Y así van las cosas.
Me gustaban de Vonnegut el sentido del humor, la irreverencia y la imaginación proléptica. Me gustaba que le gustase inventar nuevas religiones, como la Iglesia de Dios el Completamente Indiferente y el Bokononismo, al que describía como “lleno de mentiras agridulces”. (Imagino que las creaba en la esperanza de que el peso de las supercherías derrumbase la totalidad del edificio, más temprano que tarde.) Me gustaba su pelo enrulado y su aspecto de viejo medio loco. Me gustaba que abominase de la violencia, sin que ese rechazo le impidiese valorar el costado estético del asunto. Alguna vez escribió que el bombardeo de Dresden durante la Segunda Guerra había sido una obra de arte. La novela en que hablaba del asunto, Matadero Cinco, lo convirtió en una estrella. Años después alguien se atrevió decir que el atentado contra las Torres Gemelas había sido una obra de arte, y casi se lo comen crudo.
Y así van las cosas.
Vonnegut sabía que las cosas son complicadas, y por eso entendía la importancia de apegarse a lo simple. El protagonista de God Bless You, Mr. Rosewater era capaz de resumir una filosofía de vida en pocas palabras: “Hola, bebés.
Bienvenidos a la Tierra. Hace calor en verano y frío en invierno. Es redonda y húmeda y está llena de gente. A rasgos generales, tienen como para cien años aquí. Que yo sepa, hay una sola regla –Maldita sea, tienen que ser amables”.

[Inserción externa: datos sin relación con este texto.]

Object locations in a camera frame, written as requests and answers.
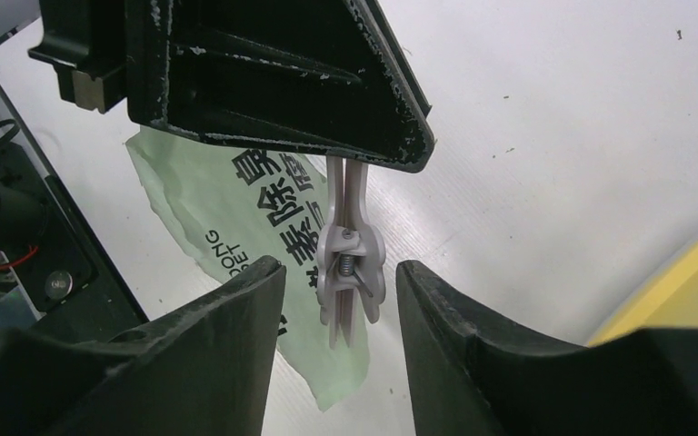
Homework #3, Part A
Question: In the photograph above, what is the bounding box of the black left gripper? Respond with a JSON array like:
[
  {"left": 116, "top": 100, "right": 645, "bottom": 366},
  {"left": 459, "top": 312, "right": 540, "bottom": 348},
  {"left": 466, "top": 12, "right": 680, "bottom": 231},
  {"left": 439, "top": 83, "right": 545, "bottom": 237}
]
[{"left": 28, "top": 0, "right": 126, "bottom": 114}]

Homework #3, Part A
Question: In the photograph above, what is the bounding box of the green cat litter bag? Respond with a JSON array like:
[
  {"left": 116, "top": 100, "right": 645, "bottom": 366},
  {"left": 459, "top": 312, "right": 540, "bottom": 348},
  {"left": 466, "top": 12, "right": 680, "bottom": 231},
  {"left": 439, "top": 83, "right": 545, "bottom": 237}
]
[{"left": 125, "top": 127, "right": 370, "bottom": 411}]

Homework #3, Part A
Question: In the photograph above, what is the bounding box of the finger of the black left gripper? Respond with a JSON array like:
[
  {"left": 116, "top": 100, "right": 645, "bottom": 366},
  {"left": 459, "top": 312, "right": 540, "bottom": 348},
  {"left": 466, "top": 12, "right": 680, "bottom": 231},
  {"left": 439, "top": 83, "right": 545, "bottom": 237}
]
[{"left": 125, "top": 0, "right": 436, "bottom": 173}]

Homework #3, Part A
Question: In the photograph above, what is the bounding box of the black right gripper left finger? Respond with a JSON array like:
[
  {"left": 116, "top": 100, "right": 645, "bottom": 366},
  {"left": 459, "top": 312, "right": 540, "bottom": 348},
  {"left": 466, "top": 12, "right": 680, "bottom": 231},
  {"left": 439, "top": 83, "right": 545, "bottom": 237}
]
[{"left": 0, "top": 256, "right": 286, "bottom": 435}]

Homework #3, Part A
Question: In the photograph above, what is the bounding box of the white bag sealing clip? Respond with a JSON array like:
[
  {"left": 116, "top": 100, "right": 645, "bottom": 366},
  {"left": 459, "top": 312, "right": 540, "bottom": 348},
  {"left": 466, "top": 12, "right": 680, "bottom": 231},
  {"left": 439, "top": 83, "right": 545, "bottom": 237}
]
[{"left": 316, "top": 156, "right": 386, "bottom": 349}]

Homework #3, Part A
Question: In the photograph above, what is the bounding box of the yellow litter box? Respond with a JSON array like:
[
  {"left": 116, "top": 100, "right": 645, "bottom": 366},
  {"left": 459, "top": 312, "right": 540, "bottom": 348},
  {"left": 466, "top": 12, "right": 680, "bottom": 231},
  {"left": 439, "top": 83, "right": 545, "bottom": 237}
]
[{"left": 587, "top": 236, "right": 698, "bottom": 346}]

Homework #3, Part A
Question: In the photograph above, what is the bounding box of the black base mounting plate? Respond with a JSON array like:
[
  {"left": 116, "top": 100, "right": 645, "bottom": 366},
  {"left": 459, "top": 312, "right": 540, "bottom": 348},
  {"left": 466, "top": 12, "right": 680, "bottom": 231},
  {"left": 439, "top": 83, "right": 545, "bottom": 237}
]
[{"left": 0, "top": 119, "right": 148, "bottom": 342}]

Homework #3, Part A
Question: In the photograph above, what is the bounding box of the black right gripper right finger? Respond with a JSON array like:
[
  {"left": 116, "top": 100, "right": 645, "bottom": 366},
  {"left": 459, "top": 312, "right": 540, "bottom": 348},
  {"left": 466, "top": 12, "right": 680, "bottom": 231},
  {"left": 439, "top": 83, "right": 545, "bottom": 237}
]
[{"left": 395, "top": 260, "right": 698, "bottom": 435}]

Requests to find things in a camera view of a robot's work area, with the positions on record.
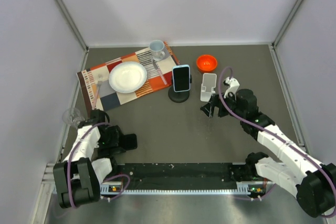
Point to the patterned orange placemat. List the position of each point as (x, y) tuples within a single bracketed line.
[(108, 98)]

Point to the light blue smartphone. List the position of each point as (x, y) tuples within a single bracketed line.
[(181, 78)]

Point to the clear drinking glass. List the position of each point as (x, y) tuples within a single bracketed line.
[(73, 117)]

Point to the light blue mug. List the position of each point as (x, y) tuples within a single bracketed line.
[(157, 50)]

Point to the black smartphone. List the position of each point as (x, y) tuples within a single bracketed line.
[(128, 142)]

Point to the white plate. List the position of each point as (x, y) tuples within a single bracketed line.
[(127, 77)]

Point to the grey slotted cable duct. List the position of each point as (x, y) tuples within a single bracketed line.
[(242, 189)]

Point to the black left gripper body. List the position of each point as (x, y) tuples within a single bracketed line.
[(109, 139)]

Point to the knife with pink handle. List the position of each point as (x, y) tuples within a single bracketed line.
[(159, 71)]

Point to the white plastic phone stand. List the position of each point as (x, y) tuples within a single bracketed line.
[(208, 85)]

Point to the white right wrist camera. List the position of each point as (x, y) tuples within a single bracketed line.
[(232, 86)]

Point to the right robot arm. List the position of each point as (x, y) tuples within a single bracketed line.
[(310, 181)]

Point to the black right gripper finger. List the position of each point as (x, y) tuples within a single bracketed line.
[(213, 102), (209, 111)]

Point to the black round-base phone stand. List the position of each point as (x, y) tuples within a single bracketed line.
[(179, 97)]

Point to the orange plastic bowl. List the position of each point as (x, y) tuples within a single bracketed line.
[(206, 63)]

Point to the fork with pink handle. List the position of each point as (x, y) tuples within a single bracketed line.
[(99, 83)]

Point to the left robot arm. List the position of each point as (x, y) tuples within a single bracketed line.
[(79, 176)]

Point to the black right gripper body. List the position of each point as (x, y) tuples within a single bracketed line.
[(231, 104)]

El último libro que publicó fue una colección de ensayos, A Man Without a Country, que además terminaba con un poema llamado Réquiem. Es tentador reproducir sus versos porque suenan a final perfecto, a círculo que se cierra, a síntesis ideal de obra y de pensamiento: “Cuando la última cosa viviente / haya muerto a causa nuestra, / cuán poético sería / si la Tierra pudiese decir, / en una voz que flotase / quizás / encima del suelo del Gran Cañón, / “Se ha cumplido”. / A la gente no le gustaba este lugar”.
Yo no creo en los finales perfectos. A mí me gusta estar acá. Aun en ausencia de Vonnegut.